-- Opening Marker --

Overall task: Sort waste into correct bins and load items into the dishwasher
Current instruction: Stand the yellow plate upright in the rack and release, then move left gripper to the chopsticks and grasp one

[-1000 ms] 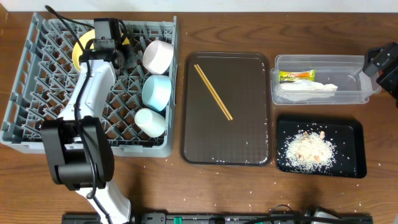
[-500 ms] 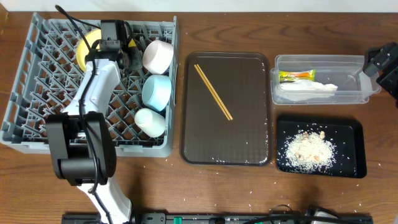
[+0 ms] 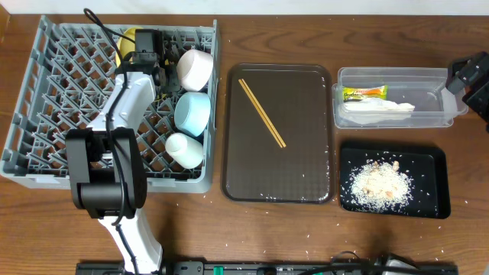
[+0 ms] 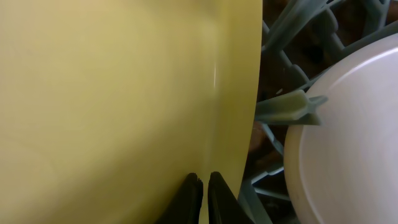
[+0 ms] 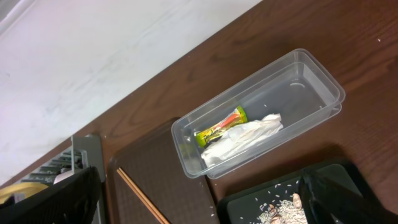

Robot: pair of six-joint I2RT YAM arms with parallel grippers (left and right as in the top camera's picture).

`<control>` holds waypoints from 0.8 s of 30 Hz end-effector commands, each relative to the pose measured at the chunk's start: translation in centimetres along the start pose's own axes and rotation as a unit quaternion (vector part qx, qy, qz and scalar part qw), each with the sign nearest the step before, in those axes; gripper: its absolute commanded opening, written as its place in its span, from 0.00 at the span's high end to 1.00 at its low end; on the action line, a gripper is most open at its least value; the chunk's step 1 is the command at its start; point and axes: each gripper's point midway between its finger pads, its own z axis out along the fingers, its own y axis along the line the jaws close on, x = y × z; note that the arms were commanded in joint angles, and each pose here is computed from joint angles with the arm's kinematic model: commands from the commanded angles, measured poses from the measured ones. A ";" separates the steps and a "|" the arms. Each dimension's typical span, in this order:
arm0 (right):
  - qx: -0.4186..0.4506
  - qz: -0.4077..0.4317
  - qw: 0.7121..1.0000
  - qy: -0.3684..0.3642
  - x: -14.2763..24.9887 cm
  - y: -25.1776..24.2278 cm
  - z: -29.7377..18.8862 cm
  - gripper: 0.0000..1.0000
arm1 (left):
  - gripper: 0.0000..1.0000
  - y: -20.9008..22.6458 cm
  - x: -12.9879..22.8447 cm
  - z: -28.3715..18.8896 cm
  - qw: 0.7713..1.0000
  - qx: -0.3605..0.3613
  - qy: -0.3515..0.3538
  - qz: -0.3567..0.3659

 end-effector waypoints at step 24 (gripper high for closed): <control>0.002 0.003 1.000 -0.001 -0.1 -0.2 -0.1 0.01 | 0.38 -9.0 -1.9 -15.4 0.986 0.130 -0.096 0.044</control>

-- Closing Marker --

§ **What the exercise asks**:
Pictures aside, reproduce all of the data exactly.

§ **Response area**:
Overall task: Sort waste into correct bins and load items into the dishwasher
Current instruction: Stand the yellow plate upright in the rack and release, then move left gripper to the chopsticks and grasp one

[-1000 ms] 
[-500 ms] 
[+0 ms] 
[+0 ms] 
[+0 ms] 

Robot: pair of six-joint I2RT YAM arms with parallel grippers (left and right as in the top camera's picture).

`<control>` holds waypoints from 0.8 s of 30 Hz end-effector commands, each relative to the pose measured at the chunk's start: translation in centimetres along the start pose's own axes and rotation as a unit quaternion (vector part qx, qy, qz and scalar part qw), each with the sign nearest the step before, in those axes; gripper: its absolute commanded opening, written as its place in its span, from 0.00 at the span's high end to 1.00 at its low end; on the action line, a gripper is most open at its least value; the chunk's step 1 is the command at its start; point and axes: each gripper's point midway between its finger pads, its own z axis out along the fingers, its own y axis along the line the jaws close on, x = y × z; note that the arms were commanded in joint angles, and each pose here is computed from joint angles with the arm's kinematic model: commands from the commanded angles, measured poses from the measured ones. A ";" separates the steps and a "|" the arms. Each dimension's typical span, in this order:
arm0 (right):
  - qx: -0.4186..0.4506
  - qz: -0.4077..0.4317
  - qw: 0.7121..1.0000
  - qy: -0.3684..0.3642
  - x: -14.2763..24.9887 cm
  - y: -25.1776..24.2278 cm
  - z: -29.7377..18.8862 cm
  - gripper: 0.0000..1.0000
arm1 (left):
  - gripper: 0.0000..1.0000
  - y: -20.9008..22.6458 cm
  - x: -12.9879..22.8447 cm
  - z: -28.3715..18.8896 cm
  - qw: 0.7713..1.0000
  - qx: -0.3605..0.3613
  - qy: -0.3515..0.3538
  - qz: -0.3567..0.3659

 end-effector waypoints at step 24 (gripper high for closed): <control>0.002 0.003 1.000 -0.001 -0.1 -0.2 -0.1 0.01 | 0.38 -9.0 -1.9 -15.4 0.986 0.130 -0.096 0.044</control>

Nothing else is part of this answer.